His new offices will be in Washington, D.C., Tallahassee, Florida, and Los Angeles, because the legal injustices he hopes to fight are “everywhere in America.”

“When I would travel to different cities all across America, you would hear a lot of the similar stories of injustice,” Crump said. “And they all needed help. They all needed somebody to be a voice for them, somebody to take a stand for them. And so what occurred to me is, I’ve got to find a way to be able to do more to help. What good is having influence if you don’t use it where it matters most?”

The cases he takes on are numerous, and they are emotional – often involving a grieving family and a court system that refuses to give them the justice they deserve. To keep himself going throughout it all, Crump focuses on his own family.

“The thing that keeps my compass focused is that I have two adopted cousins that I’ve raised,” he said. Chancellor is 19, and Marcus is 23.

“They were the same age as Trayvon Martin, and Michael Brown, and you know, I remember looking at my own boys and saying, ‘But by the grace of God, there go I,’” Crump said.

“Every person of color in America can understand and connect with what these parents go through, because every time my children leave the house, we pray that they make it home safe, and that they’re not killed or hurt by the very people who are supposed to protect and serve them. Because we see it happen so frequently in our community that we know none of our children are safe.”

Along with his two adopted cousins, Crump is raising a daughter, Brooklyn, who is four (“though she would tell you she’s four and a half”).

“She helps me focus on what’s important. And I think about these cases, and they are all gut-wrenching,” he said.

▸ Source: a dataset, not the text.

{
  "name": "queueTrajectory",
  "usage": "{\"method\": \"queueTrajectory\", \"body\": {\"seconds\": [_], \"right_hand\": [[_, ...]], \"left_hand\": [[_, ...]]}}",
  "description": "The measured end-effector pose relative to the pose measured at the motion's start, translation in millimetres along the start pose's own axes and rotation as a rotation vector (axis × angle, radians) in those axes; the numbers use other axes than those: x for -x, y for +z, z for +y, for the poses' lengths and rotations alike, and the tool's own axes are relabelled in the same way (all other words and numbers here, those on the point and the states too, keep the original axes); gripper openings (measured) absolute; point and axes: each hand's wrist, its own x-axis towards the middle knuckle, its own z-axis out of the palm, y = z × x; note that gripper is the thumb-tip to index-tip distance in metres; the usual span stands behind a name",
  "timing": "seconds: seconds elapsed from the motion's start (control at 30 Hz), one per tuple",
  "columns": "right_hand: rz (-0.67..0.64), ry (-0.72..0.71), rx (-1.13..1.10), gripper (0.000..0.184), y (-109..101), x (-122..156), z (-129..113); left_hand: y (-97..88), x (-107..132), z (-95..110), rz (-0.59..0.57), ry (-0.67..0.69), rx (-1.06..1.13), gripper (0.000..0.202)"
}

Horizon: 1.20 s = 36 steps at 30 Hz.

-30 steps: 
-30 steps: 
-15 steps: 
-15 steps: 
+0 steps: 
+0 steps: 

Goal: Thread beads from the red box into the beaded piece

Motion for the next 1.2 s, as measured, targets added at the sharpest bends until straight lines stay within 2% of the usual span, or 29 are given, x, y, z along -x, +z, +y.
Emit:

“But I look at my family, and I think about the future I want for them, and I say, ‘It would be selfish of me to just say I want a bright future for my children.’ I want a bright future for everybody’s children! Black, white, Hispanic, Asian – that’s what keeps me focused, even when I go in courtrooms, and I’m fighting for the civil rights of some black or brown person, and the only thing black in the courtroom is me, my client, and the judge’s robe.”

Crump believes the lessons learned in Ferguson will continue to carry forward into the future.

“One of the biggest things about the Michael Brown tragic killing and the Ferguson uprising, certainly, was the response of the young people, who refuse to remain silent – the birth of Black Lives Matter,” he said.

“And you can see that, since Michael Brown, all over America, no matter what happens, the young people are replicating in a large degree, some in an even more productive and effective manner, these large-scale demonstrations and protests as to the obvious injustice that they believe has occurred.”

He equates these millennial youths to civil rights figures from an earlier generation, like John Lewis and Dr. Martin Luther King Jr.

“I believe so greatly in those young people,” Crump said. “Those young people who are marching, and protesting, and so forth. The battle is not necessarily for me to battle, it’s for them.”

In creating Ben Crump Law, he hopes to help with that struggle that he sees young people engaged in, and use his national influence to assist all over the country.

This law firm is “not just about law,” Crump said.

“It really is about the struggle for, the perseverance of people who have been downtrodden, have been oppressed, have been persecuted falsely – but, yet, we continue to go forward.” he said.

“And so this national law firm takes on a larger scope, it takes on a larger mission. And that’s why it has to be national, because it’s happening everywhere in America. Everybody is getting these consequences.”